Spreckels Lake: They’ve smoothed the edge out a lot today, but it doesn’t look as natural anymore.
The Dutch Windmill, and the old Beach Chalet with its wonderful WPA Murals:
The old stone streetcar bridge and the Murphy Windmill across what is now Martin Luther King Junior Drive: This is a very interesting spot to me. Once long ago a streetcar line ran along Lincoln Way and crossed Golden Gate Park over to Playland-at-the-Beach at this spot. A walking trail is now what’s left of where the tracks ran. The bridge was anchored into the hill on the left in the modern picture, and another hill across the drive to the right.
Movie Posters
Below, are movie posters of films made in San Francisco or with San Francisco settings. How many have YOU seen?
San Francisco in the 1950’s
Taylor Street on Russian Hill: If that person parking taps into the car on the passenger side, they’ll all go over like dominos! (Phil Palmer)
The old Humboldt Building from Ellis Street in the 1950’s: (Phil Palmer)

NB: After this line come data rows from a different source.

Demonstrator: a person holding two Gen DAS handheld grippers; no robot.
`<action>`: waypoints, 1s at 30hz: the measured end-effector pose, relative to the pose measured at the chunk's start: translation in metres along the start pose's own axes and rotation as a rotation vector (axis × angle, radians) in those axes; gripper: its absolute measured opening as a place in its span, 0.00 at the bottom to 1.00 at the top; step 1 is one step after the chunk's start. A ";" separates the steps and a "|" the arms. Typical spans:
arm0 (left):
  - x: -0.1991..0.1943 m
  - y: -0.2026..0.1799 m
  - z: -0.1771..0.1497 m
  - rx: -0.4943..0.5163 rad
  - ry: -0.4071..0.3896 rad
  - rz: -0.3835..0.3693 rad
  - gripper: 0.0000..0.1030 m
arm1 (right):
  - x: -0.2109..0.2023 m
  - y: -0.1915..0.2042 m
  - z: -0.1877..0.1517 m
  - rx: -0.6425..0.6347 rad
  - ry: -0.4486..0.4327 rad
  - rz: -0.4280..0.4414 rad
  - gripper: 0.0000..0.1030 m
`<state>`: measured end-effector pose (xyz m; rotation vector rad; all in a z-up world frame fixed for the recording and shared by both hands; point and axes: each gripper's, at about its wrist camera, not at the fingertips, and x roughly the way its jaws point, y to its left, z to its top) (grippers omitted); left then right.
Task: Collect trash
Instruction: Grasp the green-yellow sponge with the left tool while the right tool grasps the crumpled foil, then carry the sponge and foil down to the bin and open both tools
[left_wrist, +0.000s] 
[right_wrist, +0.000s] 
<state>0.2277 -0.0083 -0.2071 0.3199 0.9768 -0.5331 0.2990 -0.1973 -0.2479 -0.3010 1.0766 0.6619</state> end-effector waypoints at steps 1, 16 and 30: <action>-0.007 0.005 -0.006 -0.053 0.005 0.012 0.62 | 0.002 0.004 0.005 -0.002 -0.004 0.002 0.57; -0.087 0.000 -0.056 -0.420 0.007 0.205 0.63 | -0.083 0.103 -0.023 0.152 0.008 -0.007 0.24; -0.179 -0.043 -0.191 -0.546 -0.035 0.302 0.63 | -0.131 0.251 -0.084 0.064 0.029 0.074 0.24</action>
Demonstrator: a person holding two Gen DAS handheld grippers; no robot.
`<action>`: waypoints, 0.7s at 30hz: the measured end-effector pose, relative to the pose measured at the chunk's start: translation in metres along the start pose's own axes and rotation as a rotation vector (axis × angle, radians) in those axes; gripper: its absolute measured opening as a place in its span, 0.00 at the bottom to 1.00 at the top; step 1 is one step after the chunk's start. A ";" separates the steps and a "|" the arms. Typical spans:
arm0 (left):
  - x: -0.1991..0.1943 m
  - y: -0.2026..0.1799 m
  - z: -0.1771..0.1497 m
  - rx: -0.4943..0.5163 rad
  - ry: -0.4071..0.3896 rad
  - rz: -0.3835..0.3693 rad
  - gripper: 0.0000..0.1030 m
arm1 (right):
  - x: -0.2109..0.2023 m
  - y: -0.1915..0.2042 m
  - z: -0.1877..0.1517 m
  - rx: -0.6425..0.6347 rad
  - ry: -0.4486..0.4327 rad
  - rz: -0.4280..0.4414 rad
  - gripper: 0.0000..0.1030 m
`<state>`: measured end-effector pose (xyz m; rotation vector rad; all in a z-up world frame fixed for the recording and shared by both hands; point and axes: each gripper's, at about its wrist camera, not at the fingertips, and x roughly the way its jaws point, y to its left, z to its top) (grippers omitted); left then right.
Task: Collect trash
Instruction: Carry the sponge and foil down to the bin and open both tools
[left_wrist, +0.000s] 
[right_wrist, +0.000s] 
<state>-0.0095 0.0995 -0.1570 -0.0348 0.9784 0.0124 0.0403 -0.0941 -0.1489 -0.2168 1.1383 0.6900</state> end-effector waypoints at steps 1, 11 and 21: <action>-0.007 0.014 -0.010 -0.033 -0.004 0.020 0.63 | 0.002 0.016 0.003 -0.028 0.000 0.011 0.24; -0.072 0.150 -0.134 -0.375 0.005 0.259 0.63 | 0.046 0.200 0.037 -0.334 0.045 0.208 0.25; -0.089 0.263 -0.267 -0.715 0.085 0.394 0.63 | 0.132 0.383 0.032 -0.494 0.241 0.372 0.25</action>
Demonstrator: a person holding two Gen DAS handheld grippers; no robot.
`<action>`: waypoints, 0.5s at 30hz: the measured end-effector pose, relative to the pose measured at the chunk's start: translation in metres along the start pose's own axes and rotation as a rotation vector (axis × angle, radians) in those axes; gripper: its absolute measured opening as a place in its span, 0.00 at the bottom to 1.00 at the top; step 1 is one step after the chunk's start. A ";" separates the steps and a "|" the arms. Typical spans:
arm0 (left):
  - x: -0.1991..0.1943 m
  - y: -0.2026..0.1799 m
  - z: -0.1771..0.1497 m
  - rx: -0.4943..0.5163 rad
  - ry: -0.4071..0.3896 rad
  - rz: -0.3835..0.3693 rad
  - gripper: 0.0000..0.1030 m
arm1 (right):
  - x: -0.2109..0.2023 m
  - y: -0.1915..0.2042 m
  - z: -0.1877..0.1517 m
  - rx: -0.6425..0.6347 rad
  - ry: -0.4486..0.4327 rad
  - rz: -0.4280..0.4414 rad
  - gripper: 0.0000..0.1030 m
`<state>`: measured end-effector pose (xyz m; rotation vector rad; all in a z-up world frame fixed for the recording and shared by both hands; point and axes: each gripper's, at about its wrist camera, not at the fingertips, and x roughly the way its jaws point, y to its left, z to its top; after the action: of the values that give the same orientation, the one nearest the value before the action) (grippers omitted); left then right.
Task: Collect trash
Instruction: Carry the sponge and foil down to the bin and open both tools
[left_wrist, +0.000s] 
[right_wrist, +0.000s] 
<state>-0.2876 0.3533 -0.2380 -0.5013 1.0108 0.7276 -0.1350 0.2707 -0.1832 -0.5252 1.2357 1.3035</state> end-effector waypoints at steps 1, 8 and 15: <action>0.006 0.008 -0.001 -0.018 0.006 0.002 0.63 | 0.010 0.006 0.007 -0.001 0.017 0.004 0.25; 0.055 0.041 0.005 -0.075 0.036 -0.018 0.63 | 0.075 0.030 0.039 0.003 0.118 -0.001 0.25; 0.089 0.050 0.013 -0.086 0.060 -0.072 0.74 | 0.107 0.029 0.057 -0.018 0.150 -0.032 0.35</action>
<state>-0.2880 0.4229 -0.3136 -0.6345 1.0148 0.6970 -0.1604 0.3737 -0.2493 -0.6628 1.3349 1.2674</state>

Ah, the scourge of North Beach, the pizza pusher! The old Beatnik hangout, the Tea Room, has been remodeled and is now Maggie McGarry’s. Hope that other fellow in the doorway wasn’t doing what it looks like he was! (Phil Palmer)
Washington Street up from Stockton: Be nice to your sister, kid! I had to, and I didn’t like it anymore than you do! He’d really have to look out for her today with all of the construction that’s going on there.
“Leave us aloooooone!”
I’ve seen this scary movie! They’re from outer space and when their eyes light up, you disappear or something! No, wait, that was ‘The Village of the Damned’. Actually, these kids annoyed here by a photographer on Kearny Street have, long since, grown up and had kids of their own who have also grown up and had their own children. (Phil Palmer)
Down these streets
“Down these mean streets a man must go.”
They’re not really mean streets, that’s just a quote from the author, Raymond Chandler, but you may see some mean looking people along the way. We’ll start at Bush and Van Ness in the 1920’s
3rd Street down toward Market Street during the rebuilding of San Francisco after the 1906 Earthquake: Don’t look back, lady; look what happened to Lot’s wife!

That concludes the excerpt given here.